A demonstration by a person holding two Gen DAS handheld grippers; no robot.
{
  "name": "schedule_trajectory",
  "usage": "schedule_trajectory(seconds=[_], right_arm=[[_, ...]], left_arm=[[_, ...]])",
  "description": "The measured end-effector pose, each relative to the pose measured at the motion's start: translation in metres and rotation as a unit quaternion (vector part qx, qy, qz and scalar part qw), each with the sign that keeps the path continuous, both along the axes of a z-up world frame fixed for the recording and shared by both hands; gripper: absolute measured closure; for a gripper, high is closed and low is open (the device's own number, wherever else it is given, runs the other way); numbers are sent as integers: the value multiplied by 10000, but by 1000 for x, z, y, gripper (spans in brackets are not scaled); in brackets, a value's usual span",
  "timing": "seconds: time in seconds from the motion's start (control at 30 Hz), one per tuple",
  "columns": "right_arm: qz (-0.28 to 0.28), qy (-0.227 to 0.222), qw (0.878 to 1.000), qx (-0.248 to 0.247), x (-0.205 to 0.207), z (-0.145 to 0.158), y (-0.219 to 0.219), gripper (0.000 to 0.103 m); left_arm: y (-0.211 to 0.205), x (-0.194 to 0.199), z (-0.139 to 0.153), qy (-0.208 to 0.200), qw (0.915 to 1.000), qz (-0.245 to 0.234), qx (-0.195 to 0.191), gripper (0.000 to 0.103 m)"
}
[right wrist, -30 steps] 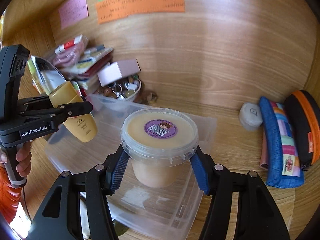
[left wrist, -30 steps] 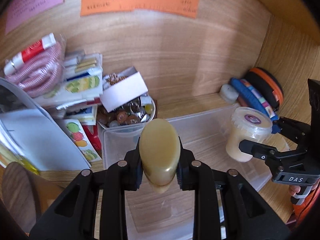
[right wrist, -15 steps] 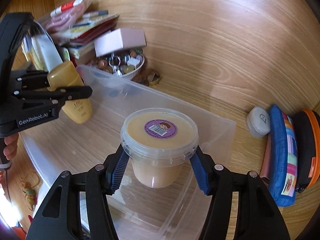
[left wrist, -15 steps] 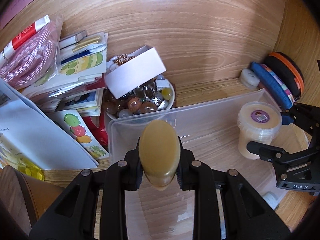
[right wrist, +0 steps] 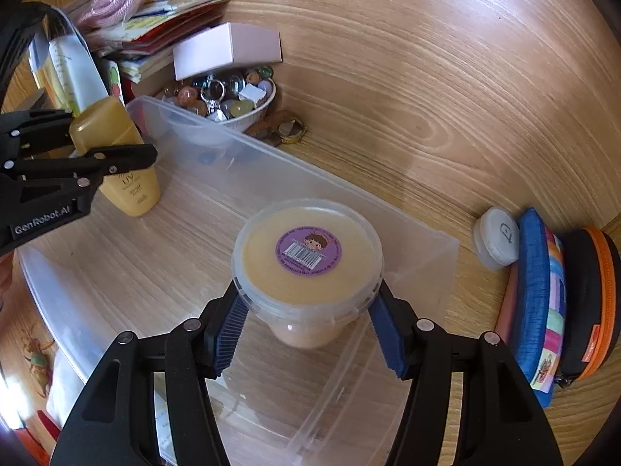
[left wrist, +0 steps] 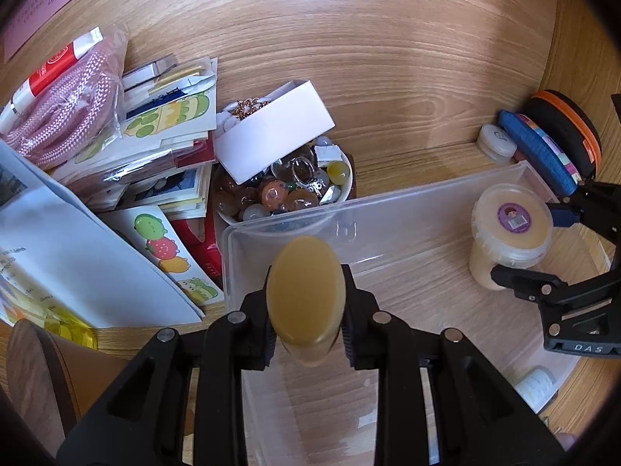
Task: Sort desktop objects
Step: 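Carry the cream tub and yellow bottle with both tools over the clear box, then open both tools to drop the tub and bottle into the clear box, then move both tools back toward the pink fan and gourd ornament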
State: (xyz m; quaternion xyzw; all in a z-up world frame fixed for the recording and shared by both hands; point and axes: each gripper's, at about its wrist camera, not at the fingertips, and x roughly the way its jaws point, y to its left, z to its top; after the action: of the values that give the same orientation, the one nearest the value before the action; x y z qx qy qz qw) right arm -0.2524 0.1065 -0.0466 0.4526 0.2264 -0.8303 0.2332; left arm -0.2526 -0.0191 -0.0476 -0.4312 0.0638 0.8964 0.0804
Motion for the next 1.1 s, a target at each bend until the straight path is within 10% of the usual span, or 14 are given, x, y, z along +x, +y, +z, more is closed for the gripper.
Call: schedule_trajectory(seconds=[0.33,1.1], right_arm=[[44,4,9995,300,19,1,5,45],[-402,980,9940,-285,81,60,42,26]], left_arm=[[7,15,11,196,9997,-37,-165,43],[-1,84,68,1036,9930,312,-481,9]])
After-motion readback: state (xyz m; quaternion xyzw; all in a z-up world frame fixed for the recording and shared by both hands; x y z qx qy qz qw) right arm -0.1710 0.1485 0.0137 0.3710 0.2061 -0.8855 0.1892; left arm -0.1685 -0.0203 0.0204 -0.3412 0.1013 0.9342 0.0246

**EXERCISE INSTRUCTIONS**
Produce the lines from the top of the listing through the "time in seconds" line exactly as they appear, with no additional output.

**REPLY**
A demonstration by a person holding two Gen DAS handheld grippers; no robot.
{
  "name": "schedule_trajectory",
  "usage": "schedule_trajectory(seconds=[_], right_arm=[[_, ...]], left_arm=[[_, ...]])",
  "description": "The measured end-effector pose, each relative to the pose measured at the motion's start: translation in metres and rotation as a unit quaternion (vector part qx, qy, qz and scalar part qw), each with the sign that keeps the path continuous, both along the axes of a z-up world frame fixed for the recording and shared by both hands; gripper: absolute measured closure; for a gripper, high is closed and low is open (the device's own number, wherever else it is given, runs the other way); numbers are sent as integers: the value multiplied by 10000, but by 1000 for x, z, y, gripper (spans in brackets are not scaled); in brackets, a value's usual span",
  "timing": "seconds: time in seconds from the motion's start (control at 30 Hz), one per tuple",

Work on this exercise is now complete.